14 de mar. de 2011

O ANDAR - ANTÔNIO MARIA

Aconteceu na Avenida Copacabana, esquina de Santa Clara. Uma jovem senhora chamou o guarda e apontou o homem, encostado a um poste:

 — Prenda este homem, que ele está se portando inconvenientemente.

 Era um homem magro, pálido, vestido em casimira velhinha. Não tinha cara de gente má. Ao contrário, seus olhos eram doces e mendigos.

 O policial segurou o homem pela lapela. O homem não se mexeu. Apenas levantou os olhos e perguntou:

 - Por quê?

 A senhora estava uma fúria e dizia num fôlego só:

 — Há uma hora este cidadão me segue. Começou no lotação. Desceu quando eu desci. Entrei numa loja e ele entrou também. Andei um quarteirão e ele andou também. Entrei no mercadinho e ele entrou também...

 — E lhe disse alguma coisa?

 — Não. Só olhava.

 O guarda soltou a lapela do homem. O homem agradeceu. O guarda dirigiu-se ainda à mulher:

 — Mas ele só olhava?

 — Sim. Mas olhava de maneira obscena.

 O guarda perguntou, então, ao homem:

 — Você olhava de maneira obscena?

 — Sim. Não sei mentir. Mas qualquer um no meu lugar faria o mesmo. O senhor já viu ela andar?
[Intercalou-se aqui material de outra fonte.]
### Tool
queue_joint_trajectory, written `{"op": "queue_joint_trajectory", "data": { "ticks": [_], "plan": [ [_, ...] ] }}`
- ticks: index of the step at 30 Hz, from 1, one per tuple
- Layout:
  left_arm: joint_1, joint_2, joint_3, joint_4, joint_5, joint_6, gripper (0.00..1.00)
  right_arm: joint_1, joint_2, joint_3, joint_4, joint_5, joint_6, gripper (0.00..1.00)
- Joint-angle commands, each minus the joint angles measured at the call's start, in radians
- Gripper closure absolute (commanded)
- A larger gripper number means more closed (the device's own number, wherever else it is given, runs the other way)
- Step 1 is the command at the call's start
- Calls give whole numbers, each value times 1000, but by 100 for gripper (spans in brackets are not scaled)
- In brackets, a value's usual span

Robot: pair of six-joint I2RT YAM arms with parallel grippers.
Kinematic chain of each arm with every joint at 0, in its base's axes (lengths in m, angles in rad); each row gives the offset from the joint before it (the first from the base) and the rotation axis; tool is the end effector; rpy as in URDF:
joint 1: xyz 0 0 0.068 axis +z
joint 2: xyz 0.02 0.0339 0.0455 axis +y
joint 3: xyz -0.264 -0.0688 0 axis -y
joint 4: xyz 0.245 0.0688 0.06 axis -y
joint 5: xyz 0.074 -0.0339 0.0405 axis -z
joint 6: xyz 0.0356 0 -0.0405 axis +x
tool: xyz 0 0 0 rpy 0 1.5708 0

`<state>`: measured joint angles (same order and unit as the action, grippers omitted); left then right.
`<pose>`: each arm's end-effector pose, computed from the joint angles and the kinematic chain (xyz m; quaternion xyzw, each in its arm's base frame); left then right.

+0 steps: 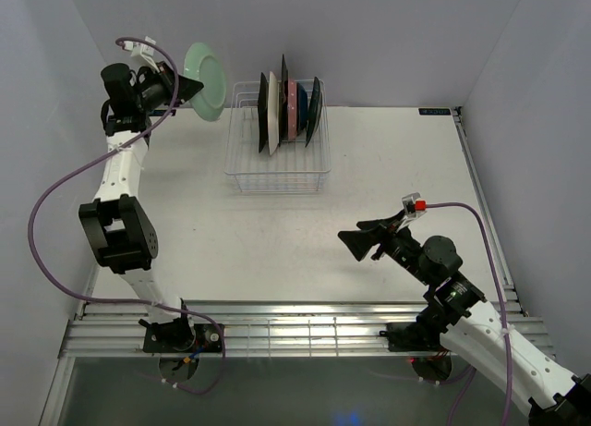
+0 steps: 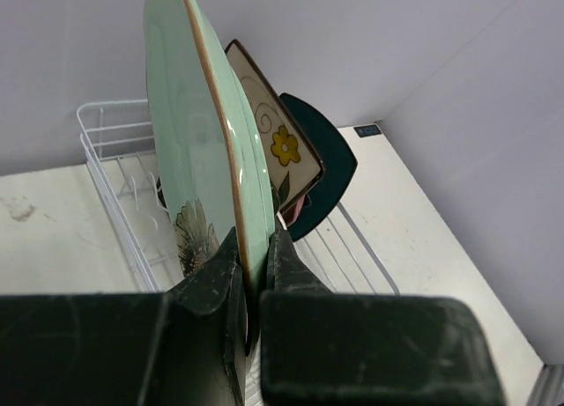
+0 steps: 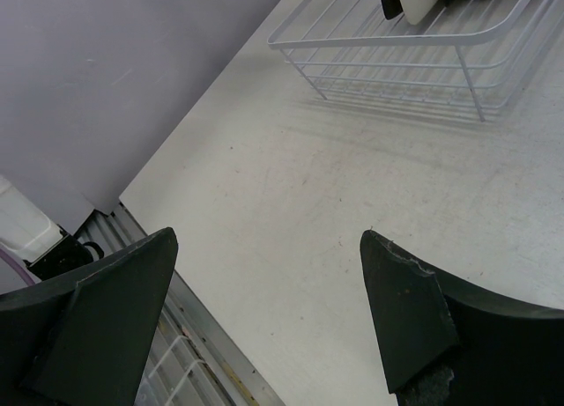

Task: Load the plates into the dish rack
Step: Pick up the plate from the corner of the board, then insert the plate into the dish rack.

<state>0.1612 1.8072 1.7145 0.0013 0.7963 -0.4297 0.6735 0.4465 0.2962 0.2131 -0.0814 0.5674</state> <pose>0.4283 0.0439 0.3982 0.0518 0.7275 -0.3670 0.5774 0.1095 0.0911 0.2570 -0.0659 0.6815 0.4461 0.5764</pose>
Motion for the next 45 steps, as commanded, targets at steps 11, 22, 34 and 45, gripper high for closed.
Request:
{"op": "queue_joint_trajectory", "data": {
  "ticks": [11,22,34,45],
  "plan": [
    [15,150,-58,428,142,-228,100,-3,-11,6,57,-15,8,10],
    [-25,239,-70,434,98,-133,100,-3,-23,-15,65,-14,12,10],
    [-32,166,-36,433,104,-150,100,-3,-11,-11,72,-20,9,10],
    [-32,182,48,428,122,-202,100,-3,-9,-2,66,-20,9,10]
  ]
}}
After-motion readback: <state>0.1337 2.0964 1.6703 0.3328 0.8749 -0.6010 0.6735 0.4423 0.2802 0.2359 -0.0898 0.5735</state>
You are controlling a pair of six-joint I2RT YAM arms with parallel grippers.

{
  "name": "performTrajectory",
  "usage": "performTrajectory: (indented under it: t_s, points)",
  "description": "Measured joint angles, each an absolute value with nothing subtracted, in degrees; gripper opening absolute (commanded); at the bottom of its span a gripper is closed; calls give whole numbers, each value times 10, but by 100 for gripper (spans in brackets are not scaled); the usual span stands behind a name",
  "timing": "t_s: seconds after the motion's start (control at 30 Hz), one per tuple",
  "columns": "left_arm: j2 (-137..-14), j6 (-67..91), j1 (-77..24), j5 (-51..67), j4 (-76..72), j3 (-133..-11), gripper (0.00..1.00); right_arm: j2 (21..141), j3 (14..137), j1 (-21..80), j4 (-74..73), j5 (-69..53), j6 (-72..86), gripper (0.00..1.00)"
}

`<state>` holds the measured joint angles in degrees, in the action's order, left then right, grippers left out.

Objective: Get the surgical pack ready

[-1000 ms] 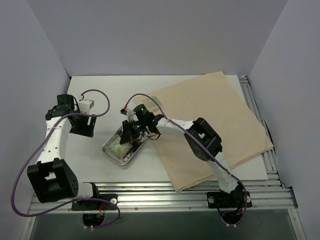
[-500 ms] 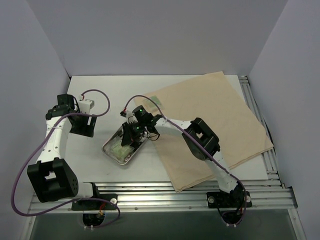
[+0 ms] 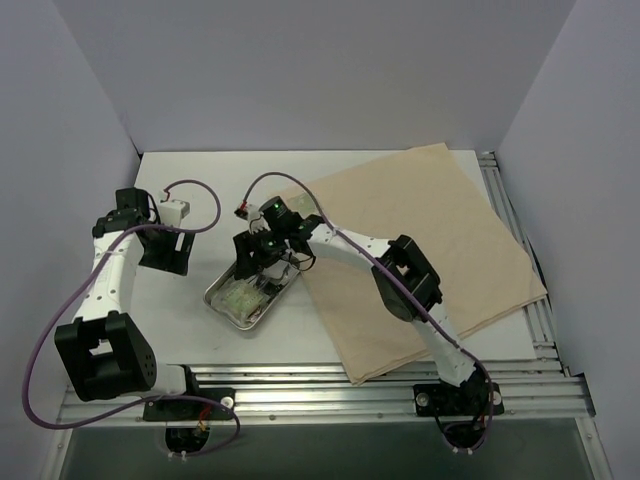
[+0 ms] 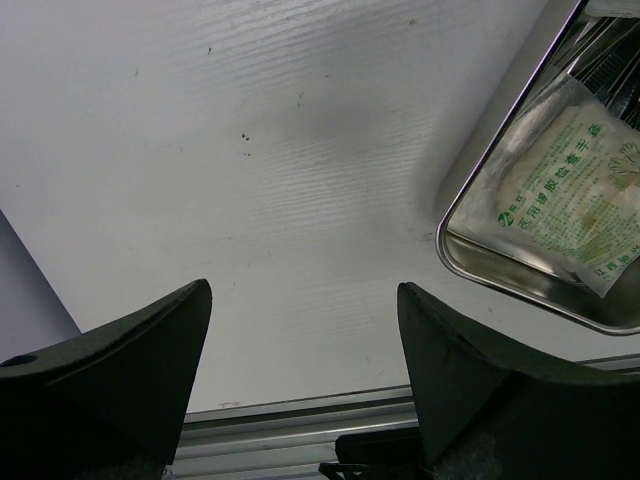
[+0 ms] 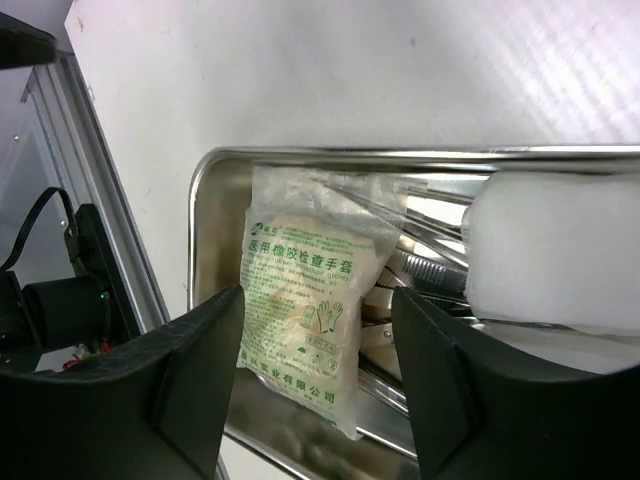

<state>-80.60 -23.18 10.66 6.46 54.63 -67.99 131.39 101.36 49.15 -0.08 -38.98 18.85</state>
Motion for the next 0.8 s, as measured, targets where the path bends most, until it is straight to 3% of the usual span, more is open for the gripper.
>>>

 O guarda viu depois, quando a mulher desistiu da prisão do seu espectador e foi andando. Não se deve explicar muito, mas é preciso que se diga: era uma moça brasileira. Uma moça de formato brasileiro, com movimentos brasileiríssimos. Dessas que deviam ter, como certos automóveis, uma tabuleta às costas, onde se lesse: "Amaciando".

Texto extraído do livro "Benditas sejam as moças: as crônicas de Antônio Maria", Editora Civilização Brasileira - Rio de Janeiro, 2002, pág. 79, organização de Joaquim Ferreira dos Santos.